* TASK DESCRIPTION *
The full listing should be reproduced exactly as it appears.

* INPUT DATA *
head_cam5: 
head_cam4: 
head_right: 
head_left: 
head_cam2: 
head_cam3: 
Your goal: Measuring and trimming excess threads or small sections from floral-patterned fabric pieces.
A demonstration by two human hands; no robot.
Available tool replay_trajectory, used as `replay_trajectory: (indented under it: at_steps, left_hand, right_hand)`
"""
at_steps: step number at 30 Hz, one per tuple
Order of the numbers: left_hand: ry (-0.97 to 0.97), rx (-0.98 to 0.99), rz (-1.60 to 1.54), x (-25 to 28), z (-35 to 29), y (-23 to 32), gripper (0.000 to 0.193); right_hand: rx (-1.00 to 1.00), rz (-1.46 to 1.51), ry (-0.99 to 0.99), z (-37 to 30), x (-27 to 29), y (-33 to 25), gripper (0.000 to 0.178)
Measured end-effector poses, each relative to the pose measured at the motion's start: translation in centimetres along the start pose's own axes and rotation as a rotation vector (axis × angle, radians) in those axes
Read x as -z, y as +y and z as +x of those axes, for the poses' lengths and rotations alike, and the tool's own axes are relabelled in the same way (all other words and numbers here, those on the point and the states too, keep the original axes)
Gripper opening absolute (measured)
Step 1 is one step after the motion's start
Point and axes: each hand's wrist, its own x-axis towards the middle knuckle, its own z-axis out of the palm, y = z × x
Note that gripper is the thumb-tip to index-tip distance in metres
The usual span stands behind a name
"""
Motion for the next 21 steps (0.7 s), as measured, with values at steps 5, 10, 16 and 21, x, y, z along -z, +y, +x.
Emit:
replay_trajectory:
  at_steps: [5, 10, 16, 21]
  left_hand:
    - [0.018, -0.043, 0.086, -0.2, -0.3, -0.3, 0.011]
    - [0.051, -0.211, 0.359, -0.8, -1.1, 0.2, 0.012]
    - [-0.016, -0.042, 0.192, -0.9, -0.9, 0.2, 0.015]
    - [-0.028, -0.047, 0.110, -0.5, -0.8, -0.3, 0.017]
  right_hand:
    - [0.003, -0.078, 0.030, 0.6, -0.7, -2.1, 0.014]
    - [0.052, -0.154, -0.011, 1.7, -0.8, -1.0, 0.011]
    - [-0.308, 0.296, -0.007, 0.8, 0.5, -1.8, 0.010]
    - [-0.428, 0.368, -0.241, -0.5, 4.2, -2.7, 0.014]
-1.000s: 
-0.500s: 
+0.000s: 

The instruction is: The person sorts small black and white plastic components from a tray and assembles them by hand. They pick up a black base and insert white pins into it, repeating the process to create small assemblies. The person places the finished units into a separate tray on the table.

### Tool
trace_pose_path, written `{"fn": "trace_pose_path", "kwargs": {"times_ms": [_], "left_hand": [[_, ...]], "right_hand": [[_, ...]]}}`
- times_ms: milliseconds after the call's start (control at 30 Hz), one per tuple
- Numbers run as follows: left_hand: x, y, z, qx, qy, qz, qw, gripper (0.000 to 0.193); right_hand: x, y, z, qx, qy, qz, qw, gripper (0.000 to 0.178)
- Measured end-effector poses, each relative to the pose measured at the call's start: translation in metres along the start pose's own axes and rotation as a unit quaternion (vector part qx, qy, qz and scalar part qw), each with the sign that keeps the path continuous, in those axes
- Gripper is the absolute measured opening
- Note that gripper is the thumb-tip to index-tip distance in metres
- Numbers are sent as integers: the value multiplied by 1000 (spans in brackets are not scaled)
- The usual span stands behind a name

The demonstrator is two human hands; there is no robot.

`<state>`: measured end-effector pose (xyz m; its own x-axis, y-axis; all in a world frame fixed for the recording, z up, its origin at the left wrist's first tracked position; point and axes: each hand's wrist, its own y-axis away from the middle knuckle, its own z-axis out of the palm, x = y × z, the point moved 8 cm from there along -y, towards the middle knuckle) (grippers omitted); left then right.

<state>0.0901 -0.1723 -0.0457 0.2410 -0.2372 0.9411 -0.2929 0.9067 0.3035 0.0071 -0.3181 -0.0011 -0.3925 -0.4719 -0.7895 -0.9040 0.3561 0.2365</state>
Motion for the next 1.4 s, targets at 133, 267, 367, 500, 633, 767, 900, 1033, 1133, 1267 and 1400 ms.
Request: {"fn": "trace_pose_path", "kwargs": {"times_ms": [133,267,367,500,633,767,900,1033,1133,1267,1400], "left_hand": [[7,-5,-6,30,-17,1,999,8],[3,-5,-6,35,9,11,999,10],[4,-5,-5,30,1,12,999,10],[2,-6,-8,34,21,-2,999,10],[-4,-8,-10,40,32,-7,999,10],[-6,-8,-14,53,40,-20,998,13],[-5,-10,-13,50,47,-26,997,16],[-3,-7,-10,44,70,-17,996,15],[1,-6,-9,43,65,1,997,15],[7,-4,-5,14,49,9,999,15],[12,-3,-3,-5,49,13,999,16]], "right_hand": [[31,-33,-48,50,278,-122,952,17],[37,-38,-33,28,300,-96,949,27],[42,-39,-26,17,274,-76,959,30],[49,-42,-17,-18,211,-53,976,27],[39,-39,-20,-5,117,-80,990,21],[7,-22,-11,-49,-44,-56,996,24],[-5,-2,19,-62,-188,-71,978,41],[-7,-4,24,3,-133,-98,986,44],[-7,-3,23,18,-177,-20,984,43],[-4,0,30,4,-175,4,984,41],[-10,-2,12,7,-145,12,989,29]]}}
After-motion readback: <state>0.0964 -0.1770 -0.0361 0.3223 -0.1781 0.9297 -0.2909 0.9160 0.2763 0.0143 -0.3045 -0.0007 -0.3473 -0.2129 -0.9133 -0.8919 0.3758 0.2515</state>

* THE ANSWER *
head_cam5: 
head_cam4: 
head_right: 
head_left: 
head_cam2: 
head_cam3: 
Your goal: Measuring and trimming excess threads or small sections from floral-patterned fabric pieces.
A demonstration by two human hands; no robot.
Available tool replay_trajectory, used as `replay_trajectory: (indented under it: at_steps, left_hand, right_hand)`
"""
at_steps: step number at 30 Hz, one per tuple
Order of the numbers: left_hand: ry (-0.97 to 0.97), rx (-0.98 to 0.99), rz (-1.60 to 1.54), x (-25 to 28), z (-35 to 29), y (-23 to 32), gripper (0.000 to 0.193); right_hand: rx (-1.00 to 1.00), rz (-1.46 to 1.51), ry (-0.99 to 0.99), z (-37 to 30), x (-27 to 29), y (-33 to 25), gripper (0.000 to 0.178)
Measured end-effector poses, each relative to the pose measured at the motion's start: translation in centimetres along the start pose's own axes and rotation as a rotation vector (axis × angle, radians) in those axes
Read x as -z, y as +y and z as +x of those axes, for the poses' lengths and rotations alike, and the tool's own axes are relabelled in the same way (all other words and numbers here, those on the point and the states too, keep the original axes)
Gripper opening absolute (measured)
Step 1 is one step after the motion's start
Point and axes: each hand's wrist, its own x-axis towards the middle knuckle, its own z-axis out of the palm, y = z × x
Note that gripper is the thumb-tip to index-tip distance in metres
The usual span stands behind a name
"""
Motion for the next 21 steps (0.7 s), as measured, with values at steps 5, 10, 16 and 21, x, y, z along -z, +y, +x.
Emit:
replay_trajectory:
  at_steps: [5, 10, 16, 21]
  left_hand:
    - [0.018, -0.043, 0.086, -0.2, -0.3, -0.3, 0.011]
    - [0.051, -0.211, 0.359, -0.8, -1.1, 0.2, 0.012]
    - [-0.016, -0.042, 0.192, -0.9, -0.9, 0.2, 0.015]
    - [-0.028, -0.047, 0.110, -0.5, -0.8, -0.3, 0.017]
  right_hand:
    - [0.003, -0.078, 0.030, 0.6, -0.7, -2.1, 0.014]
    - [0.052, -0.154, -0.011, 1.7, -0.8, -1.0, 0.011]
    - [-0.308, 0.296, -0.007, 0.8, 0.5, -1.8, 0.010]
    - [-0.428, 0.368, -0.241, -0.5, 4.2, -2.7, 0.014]
-1.000s: 
-0.500s: 
+0.000s: 

The instruction is: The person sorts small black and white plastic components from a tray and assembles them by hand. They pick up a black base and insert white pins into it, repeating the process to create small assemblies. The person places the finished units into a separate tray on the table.

### Tool
trace_pose_path, written `{"fn": "trace_pose_path", "kwargs": {"times_ms": [_], "left_hand": [[_, ...]], "right_hand": [[_, ...]]}}`
- times_ms: milliseconds after the call's start (control at 30 Hz), one per tuple
- Numbers run as follows: left_hand: x, y, z, qx, qy, qz, qw, gripper (0.000 to 0.193); right_hand: x, y, z, qx, qy, qz, qw, gripper (0.000 to 0.178)
- Measured end-effector poses, each relative to the pose measured at the call's start: translation in metres along the start pose's own axes and rotation as a unit quaternion (vector part qx, qy, qz and scalar part qw), each with the sign that keeps the path continuous, in those axes
- Gripper is the absolute measured opening
- Note that gripper is the thumb-tip to index-tip distance in metres
- Numbers are sent as integers: the value multiplied by 1000 (spans in brackets are not scaled)
- The usual span stands behind a name

The demonstrator is two human hands; there is no robot.

`<state>`: measured end-effector pose (xyz m; its own x-axis, y-axis; all in a world frame fixed for the recording, z up, its origin at the left wrist's first tracked position; point and axes: each hand's wrist, its own y-axis away from the middle knuckle, its own z-axis out of the palm, x = y × z, the point moved 8 cm from there along -y, towards the middle knuckle) (grippers omitted); left then right.

<state>0.0901 -0.1723 -0.0457 0.2410 -0.2372 0.9411 -0.2929 0.9067 0.3035 0.0071 -0.3181 -0.0011 -0.3925 -0.4719 -0.7895 -0.9040 0.3561 0.2365</state>
Motion for the next 1.4 s, targets at 133, 267, 367, 500, 633, 767, 900, 1033, 1133, 1267 and 1400 ms.
Request: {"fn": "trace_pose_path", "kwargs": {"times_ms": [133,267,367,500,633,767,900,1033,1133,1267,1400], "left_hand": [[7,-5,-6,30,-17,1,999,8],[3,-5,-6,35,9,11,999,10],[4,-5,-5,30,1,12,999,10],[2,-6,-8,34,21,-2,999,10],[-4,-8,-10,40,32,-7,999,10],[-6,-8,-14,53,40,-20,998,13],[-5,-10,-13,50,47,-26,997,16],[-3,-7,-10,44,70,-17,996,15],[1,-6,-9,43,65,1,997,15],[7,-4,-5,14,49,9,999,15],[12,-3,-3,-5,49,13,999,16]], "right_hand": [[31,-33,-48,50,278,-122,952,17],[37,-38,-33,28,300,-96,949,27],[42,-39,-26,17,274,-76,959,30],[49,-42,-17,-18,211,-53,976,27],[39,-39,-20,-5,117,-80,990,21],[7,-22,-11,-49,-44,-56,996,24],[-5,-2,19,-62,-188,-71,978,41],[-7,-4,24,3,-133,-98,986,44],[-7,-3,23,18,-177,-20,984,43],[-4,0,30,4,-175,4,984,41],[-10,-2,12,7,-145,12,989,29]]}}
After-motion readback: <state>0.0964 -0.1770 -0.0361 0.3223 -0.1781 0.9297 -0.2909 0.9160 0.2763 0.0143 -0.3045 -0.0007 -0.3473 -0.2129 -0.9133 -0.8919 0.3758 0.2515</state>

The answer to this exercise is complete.